Task item:
Needed from the data below: every line from the one with "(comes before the" up to and including the one with "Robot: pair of", repeated exactly and with nothing else.

Supplied material:
################

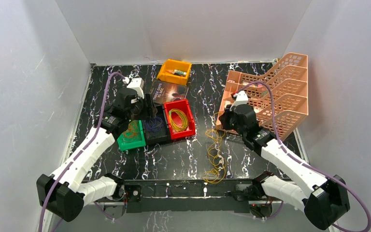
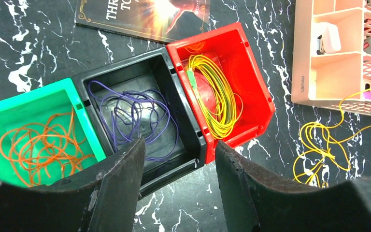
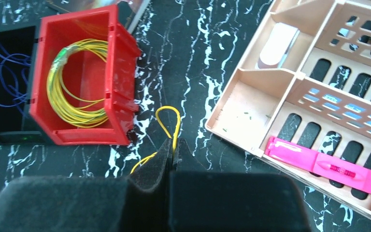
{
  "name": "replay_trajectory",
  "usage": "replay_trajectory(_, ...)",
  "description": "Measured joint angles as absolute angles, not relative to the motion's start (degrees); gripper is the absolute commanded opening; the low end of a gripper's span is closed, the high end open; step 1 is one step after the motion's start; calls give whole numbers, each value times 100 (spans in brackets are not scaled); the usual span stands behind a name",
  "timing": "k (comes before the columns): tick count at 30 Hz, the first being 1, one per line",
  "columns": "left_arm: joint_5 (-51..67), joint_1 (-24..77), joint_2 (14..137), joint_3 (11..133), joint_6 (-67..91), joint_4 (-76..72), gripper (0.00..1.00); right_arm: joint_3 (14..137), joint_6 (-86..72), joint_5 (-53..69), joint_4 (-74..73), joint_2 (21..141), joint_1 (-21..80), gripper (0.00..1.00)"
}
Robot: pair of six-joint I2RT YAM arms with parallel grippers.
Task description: Untangle the cables
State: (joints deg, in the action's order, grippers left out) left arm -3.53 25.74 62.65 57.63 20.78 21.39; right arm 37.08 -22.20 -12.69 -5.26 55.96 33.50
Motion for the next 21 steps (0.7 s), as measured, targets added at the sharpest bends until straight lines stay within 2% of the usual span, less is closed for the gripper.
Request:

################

Task result:
  "timing": "k (comes before the columns): tick count at 30 Hz, the first being 1, one per line",
  "columns": "left_arm: joint_5 (-51..67), joint_1 (-24..77), joint_2 (14..137), joint_3 (11..133), joint_6 (-67..91), joint_4 (-76..72), gripper (0.00..1.00); right_arm: joint_3 (14..137), joint_6 (-86..72), joint_5 (-53..69), joint_4 (-74..73), joint_2 (21..141), joint_1 (-21..80), gripper (0.00..1.00)"
}
Robot: pair of six-joint I2RT YAM arms with parallel grippers.

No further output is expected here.